Pittsburgh Steelers corner back Cortez Allen had what can generously be described as a "forgettable season". Few would argue that statement -- even Allen, himself.
Hopes were high for the 2011 fourth-round draft pick heading into the 2014 season. The team had just given him a five-year, $26 million dollar extension during the off-season, and he had been named the starter opposite longtime Steeler defensive back Ike Taylor. However, he was picked on early and often by opposing quarterbacks, giving up touchdowns and earning flags for holding and interference along the way. Following the Steelers' victory over the Indianapolis Colts, during which Allen gave up two touchdowns and earned a then-league-leading ninth penalty despite no longer even being a starter, he was, for all intents and purposes, shut down.
A little over three weeks later he was placed in injured reserve, perhaps more out of mercy than anything else.
The obvious problems were confidence and technique. He was failing to read the cues opposing receivers were giving him, and it trended from bad to worse as the season progressed. Hesitation to act became obvious, and that translated to him being out of position often on deep plays.
The good news, though, is Allen acknowledges the shortcomings in his play.
According to Steelers.com, Allen said after his 2014 exit interview, "You have to remember, in a sense, what transpires in order to grow from it. If I go into it blind and not knowing, then how can I fix what I need to if I don’t assess what happened? I’ll do that and I’ll make the corrections."
Clearly, he is aware of the problems he faced in 2014. The question, now, is how will he return to the form which won him the starting job in the first place?
In preparing for the 2015 season, Allen's focus will likely be on getting back to basics. His mistakes in 2014 were often in the simplest of situations, like letting a receiver get behind him without safety help over the top. Sometimes, as in the Colts game, he was in position but failed to time his jump properly -- or even look like he was trying.
Sometimes it was taking bad angles in the running game, as he did against the Browns in week six. As the last line of defense on a sweep to the right, Allen was slow to react to the play, then pushed too far upfield before flattening his angle. He had no chance of making a tackle near the goal line.
The bad angles weren't limited to the running game. Against the Ravens, a simple curl five yards down field resulted in a 30-yard gain -- fifteen on the play, plus another 15 for Allen grabbing the receiver's facemask after whiffing the initial tackle attempt.
It's not as if there weren't positive moments on which to build. While his interception of Tampa Bay Buccaneer's quarterback Mike Glennon was about as big of a gimme as any player will see, he followed it up a week later by picking off a Blake Bortles deep ball by aggressively playing the ball, knowing he had help from free safety Mike Mitchell. On top of that, he defended 11 passes while only playing significant time in seven games, easily the best average of his career.

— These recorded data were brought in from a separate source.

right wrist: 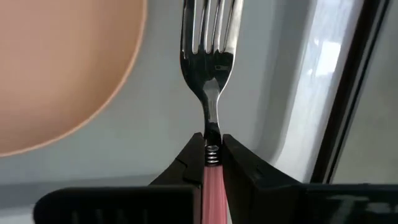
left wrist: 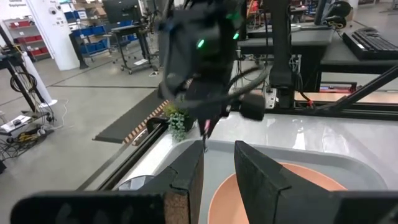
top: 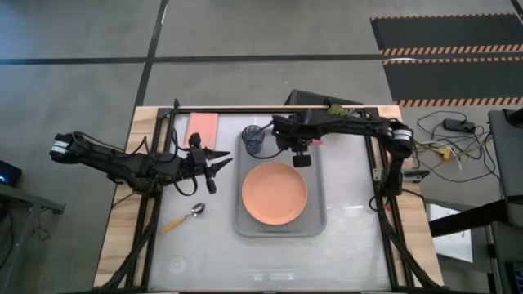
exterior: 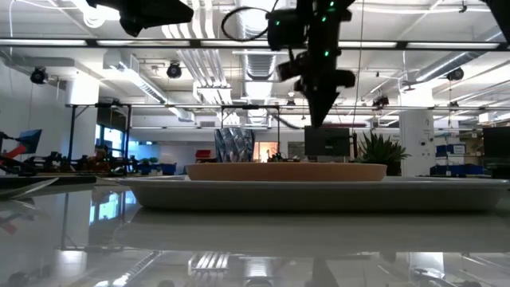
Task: Pick and place plate/cup/fork/spoon on tray
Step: Put the pink fork on the gray tray to the right of the black cup, then put the orange spoon on the gray tray to the bottom of the pink fork
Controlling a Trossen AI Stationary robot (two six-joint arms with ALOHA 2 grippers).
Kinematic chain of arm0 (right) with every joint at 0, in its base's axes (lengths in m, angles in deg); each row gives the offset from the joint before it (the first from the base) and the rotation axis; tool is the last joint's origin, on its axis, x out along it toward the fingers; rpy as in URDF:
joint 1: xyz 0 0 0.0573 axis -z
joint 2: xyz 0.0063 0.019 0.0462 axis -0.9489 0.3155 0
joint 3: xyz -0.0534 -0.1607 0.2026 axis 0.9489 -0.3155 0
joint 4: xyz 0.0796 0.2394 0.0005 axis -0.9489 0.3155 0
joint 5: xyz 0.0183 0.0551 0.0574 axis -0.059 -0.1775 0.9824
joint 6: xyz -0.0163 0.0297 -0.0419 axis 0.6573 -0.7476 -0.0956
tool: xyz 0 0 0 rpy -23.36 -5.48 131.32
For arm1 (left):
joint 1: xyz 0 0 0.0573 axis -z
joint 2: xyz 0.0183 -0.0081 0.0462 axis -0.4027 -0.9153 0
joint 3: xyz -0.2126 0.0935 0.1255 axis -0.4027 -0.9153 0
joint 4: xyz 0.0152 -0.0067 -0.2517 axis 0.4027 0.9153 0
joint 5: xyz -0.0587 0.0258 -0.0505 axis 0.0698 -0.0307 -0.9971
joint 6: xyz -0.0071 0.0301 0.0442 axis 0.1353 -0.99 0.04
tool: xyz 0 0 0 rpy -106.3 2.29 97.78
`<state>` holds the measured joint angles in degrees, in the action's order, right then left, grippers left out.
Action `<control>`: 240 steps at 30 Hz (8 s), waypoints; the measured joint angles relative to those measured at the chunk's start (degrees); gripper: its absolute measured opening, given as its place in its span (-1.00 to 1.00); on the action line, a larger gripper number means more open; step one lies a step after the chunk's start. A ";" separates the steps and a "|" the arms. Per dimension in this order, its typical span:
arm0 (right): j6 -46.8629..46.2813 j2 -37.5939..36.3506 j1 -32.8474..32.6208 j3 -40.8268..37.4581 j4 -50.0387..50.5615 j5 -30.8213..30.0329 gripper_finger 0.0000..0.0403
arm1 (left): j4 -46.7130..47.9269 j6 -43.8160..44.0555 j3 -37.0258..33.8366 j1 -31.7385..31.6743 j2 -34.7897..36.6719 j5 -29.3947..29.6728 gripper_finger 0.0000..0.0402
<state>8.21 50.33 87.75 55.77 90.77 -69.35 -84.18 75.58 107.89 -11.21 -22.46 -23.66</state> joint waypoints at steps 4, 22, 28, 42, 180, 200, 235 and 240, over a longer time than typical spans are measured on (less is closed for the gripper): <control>3.58 2.77 2.43 0.01 -3.33 0.27 -0.90 | 0.00 0.00 0.00 0.00 0.00 -0.04 -0.64; 7.37 10.52 9.05 -0.37 -10.17 4.28 -0.90 | 0.04 -0.50 0.00 -0.03 0.02 -0.04 -0.64; 8.46 13.58 9.40 -0.39 -11.76 4.09 -0.90 | 0.02 -0.55 0.02 -0.02 0.02 -0.02 -0.64; 6.94 14.91 9.80 -0.37 -14.85 3.75 -0.73 | 0.00 -2.05 0.09 -0.02 0.09 0.00 -0.64; -16.66 -39.12 -22.27 -56.06 -74.95 5.97 -0.84 | 18.85 21.49 13.58 20.08 -18.39 -14.67 -0.89; -16.79 -30.02 -22.29 -53.79 -104.83 36.54 -0.32 | -12.07 -9.92 12.92 9.05 -29.66 -38.02 -0.89; -14.16 -10.07 -22.12 -34.17 -103.97 55.13 -0.44 | -23.45 -7.48 12.66 2.30 -34.64 -45.80 -0.84; -14.77 -10.29 -22.07 -34.22 -103.93 53.56 -0.71 | -23.56 -6.46 12.61 2.05 -34.64 -45.28 -0.80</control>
<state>-6.55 40.04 65.68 21.55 -13.16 -15.79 -107.74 69.12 120.50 -9.16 -57.11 -68.94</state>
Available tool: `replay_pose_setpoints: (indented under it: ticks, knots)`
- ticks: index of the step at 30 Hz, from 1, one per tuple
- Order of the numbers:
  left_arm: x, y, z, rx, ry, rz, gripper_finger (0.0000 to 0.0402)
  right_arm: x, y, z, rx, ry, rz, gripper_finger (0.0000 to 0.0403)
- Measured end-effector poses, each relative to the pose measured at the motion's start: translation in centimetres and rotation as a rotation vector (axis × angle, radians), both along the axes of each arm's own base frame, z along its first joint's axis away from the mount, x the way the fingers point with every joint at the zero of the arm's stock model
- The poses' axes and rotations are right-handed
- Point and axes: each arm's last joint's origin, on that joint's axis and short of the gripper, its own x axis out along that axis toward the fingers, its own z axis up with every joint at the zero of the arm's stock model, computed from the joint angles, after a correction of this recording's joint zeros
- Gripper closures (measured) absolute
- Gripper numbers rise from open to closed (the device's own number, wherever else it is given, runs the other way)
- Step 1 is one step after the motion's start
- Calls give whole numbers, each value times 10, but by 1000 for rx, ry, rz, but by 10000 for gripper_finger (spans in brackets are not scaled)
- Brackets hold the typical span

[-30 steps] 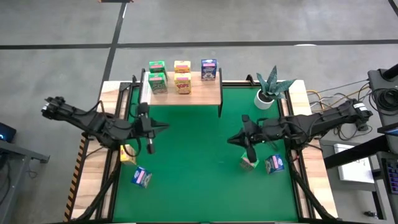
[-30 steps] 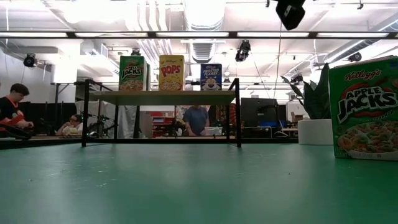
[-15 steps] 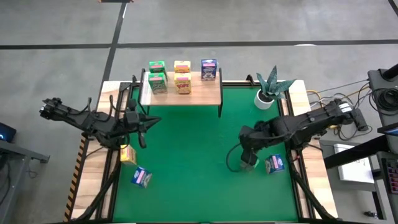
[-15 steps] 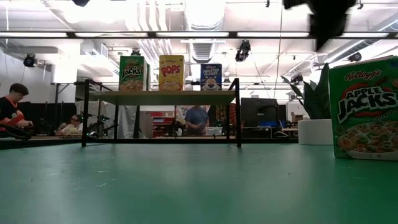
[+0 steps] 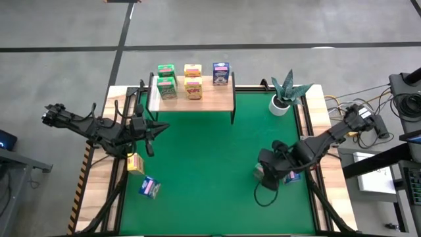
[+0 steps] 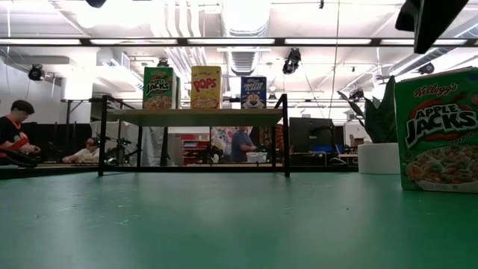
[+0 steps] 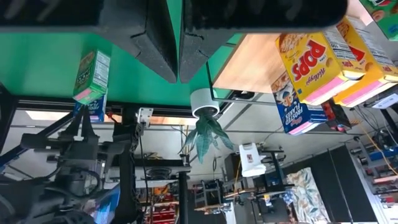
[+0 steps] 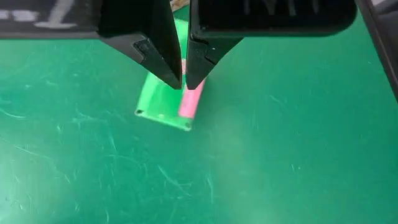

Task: Stack cereal on shelf
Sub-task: Put the green cereal box on the shelf aligned with the other green cereal boxes

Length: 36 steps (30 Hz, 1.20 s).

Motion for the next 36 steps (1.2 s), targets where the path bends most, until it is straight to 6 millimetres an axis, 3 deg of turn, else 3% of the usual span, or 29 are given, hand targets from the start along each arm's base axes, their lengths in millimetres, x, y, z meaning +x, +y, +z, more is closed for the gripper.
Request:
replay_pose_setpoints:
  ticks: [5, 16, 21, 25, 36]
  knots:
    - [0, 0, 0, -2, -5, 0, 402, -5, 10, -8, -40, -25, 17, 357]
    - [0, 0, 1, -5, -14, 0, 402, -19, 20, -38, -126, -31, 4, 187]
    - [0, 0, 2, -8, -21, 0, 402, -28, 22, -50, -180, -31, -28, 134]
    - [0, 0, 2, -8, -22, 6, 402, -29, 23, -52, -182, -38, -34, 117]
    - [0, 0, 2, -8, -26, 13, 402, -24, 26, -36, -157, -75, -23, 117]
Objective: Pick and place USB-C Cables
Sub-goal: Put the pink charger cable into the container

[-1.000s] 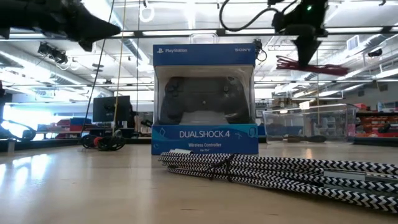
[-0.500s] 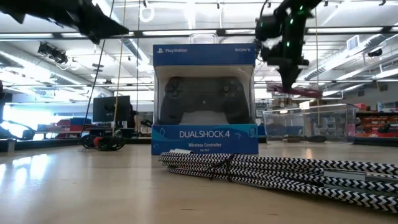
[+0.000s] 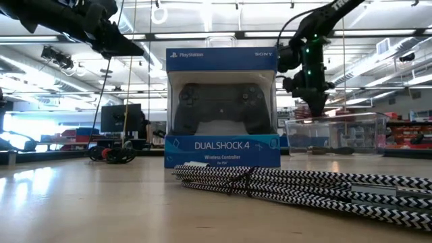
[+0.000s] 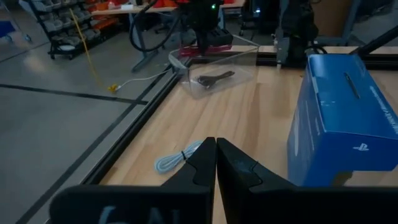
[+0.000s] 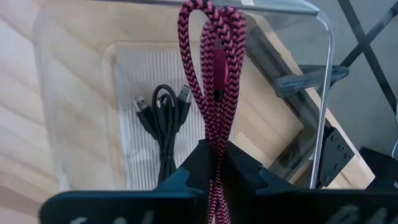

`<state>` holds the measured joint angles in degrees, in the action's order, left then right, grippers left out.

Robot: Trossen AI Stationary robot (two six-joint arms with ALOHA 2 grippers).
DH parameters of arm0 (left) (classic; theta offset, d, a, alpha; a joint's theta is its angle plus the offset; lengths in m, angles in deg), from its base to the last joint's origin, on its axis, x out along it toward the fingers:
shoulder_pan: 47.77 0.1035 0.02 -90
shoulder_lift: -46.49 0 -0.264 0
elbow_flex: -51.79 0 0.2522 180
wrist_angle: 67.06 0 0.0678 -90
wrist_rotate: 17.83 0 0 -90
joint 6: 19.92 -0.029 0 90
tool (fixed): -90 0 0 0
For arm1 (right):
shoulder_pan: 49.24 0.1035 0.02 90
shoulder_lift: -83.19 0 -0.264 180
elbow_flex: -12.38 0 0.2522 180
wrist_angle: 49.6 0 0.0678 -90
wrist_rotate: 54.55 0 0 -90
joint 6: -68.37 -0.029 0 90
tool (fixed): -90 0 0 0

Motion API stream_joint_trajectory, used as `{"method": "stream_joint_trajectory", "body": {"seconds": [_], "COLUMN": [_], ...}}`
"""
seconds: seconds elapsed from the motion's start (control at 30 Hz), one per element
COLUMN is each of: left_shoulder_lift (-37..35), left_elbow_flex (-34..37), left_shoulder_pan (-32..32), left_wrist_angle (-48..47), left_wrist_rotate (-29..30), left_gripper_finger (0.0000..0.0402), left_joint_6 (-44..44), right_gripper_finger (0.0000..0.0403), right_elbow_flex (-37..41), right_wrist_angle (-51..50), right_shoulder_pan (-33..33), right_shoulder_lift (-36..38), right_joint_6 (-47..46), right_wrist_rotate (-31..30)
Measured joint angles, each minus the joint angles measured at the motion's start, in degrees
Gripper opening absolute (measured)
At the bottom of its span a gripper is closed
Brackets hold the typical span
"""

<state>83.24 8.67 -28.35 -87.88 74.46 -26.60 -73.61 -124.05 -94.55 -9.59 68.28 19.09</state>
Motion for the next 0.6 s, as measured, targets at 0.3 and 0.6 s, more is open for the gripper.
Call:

It's not as if he didn't have someone to learn from close at hand. In 2006, late in a dreadfully bad followup season to a victory in Super Bowl XL, Ike Taylor found himself benched due to lapses in technique and judgement. While he wasn't the only one playing poorly -- collectively, the team was experiencing a Super Bowl "hangover" -- he was made the example.
Taylor returned in 2007 and had his best statistical season, posting three interceptions, a touchdown, a fumble force and recovery, and one sack. If Allen truly wants to turn it around, he need not look any further than Taylor for guidance.
In the end, Allen's mistakes were largely a result of small technical failures, but at the NFL level those errors can result in big gains or points for the other team. The keys for him this year will be to focus on being technically sound, reading receivers better and trusting in the same abilities that got him the starting job in the first place.
Once believed to be the next up-and-coming ball hawk in Pittsburgh, the onus is on Allen to reclaim such a title, and a starting job, in 2015.